Как истинный профессионал лишь своего воинского дела, Гирландайо мало интересовался политикой, однако существовал только один маршал, перешедший к мятежникам, и звали его Аргост Глефод.
Глаза лейтенанта округлились:
– Так вы…
– Да, – сказал Глефод. – Я – Аарван Глефод из рода Глефодов, а это, – обвел он рукой свое воинство, – мои товарищи и друзья.
– Никогда не знал, что у него есть сын.
– Наверное, он рад был бы его не иметь, – задумчиво сказал Глефод. – Великому человеку вредно для репутации иметь прямым потомком ничтожество. Обычно он молчал, когда его спрашивали о детях. Все знали, что я есть, но никто не знал моего позора. Никто не знал, что я недостоин быть солдатом и его сыном.
– И все же, – прослушав слова Глефода, сказал Гирландайо, – это очень странно: вы здесь…
– А он там, – Глефод грустно улыбнулся. – Как всегда, плечом к плечу с лучшими людьми своего времени… Но я не ответил на ваш вопрос, это невежливо, прошу прощения. На самом деле мы не задумывали никакой хитрости, мы шли сражаться с вами так, как умели. И мы победили потому, что были храбры, верны и честны. Вот и все.
– Я не… – начал лейтенант, но Глефод мягко прервал его.
– Давайте обсудим условия капитуляции. Вы должны подписать договор.

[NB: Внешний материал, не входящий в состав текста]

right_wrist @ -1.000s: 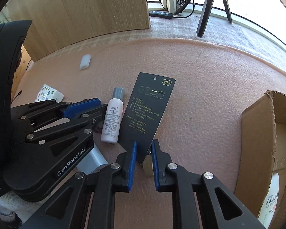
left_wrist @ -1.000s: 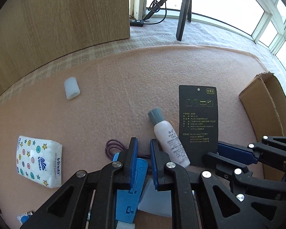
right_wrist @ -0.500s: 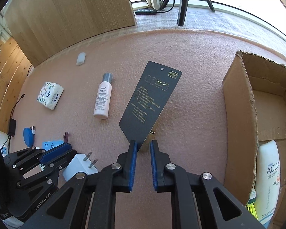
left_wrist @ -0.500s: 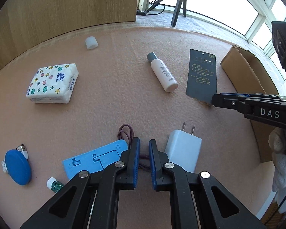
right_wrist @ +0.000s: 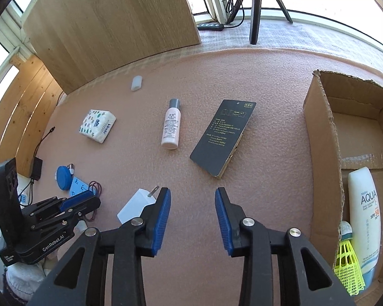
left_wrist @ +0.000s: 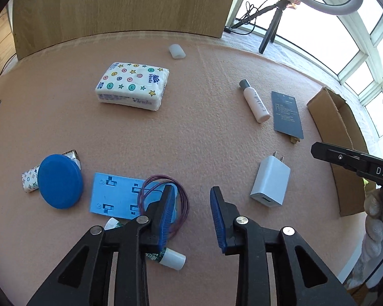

– Эээ… Договор? Какой еще договор?
– Пакт о капитуляции, – ответил Глефод. – Окончательной и бесповоротной.
– О… ка-пи-ту-ля-ции? – лейтенант сморгнул. – Как это понимать? Не хотите же вы… Нет, это безумие! Вы что – действительно требуете, чтобы я подписал пакт о капитуляции за ВСЮ Освободительную армию?
– Да, – сказал капитан, – именно так. Разве вы не часть ее?
– Часть, – согласился Гирландайо. – Но послушайте – разве вы не видите, насколько это абсурдно? Да, я признаю поражение, свое и батальона – хотя, говоря по правде, если я сейчас прикажу открыть огонь, никакие хитрости вам уже не помогут. Но говорить за Освободительную армию целиком… Вы что, действительно собрались идти против нее – вот так вот, как против нас?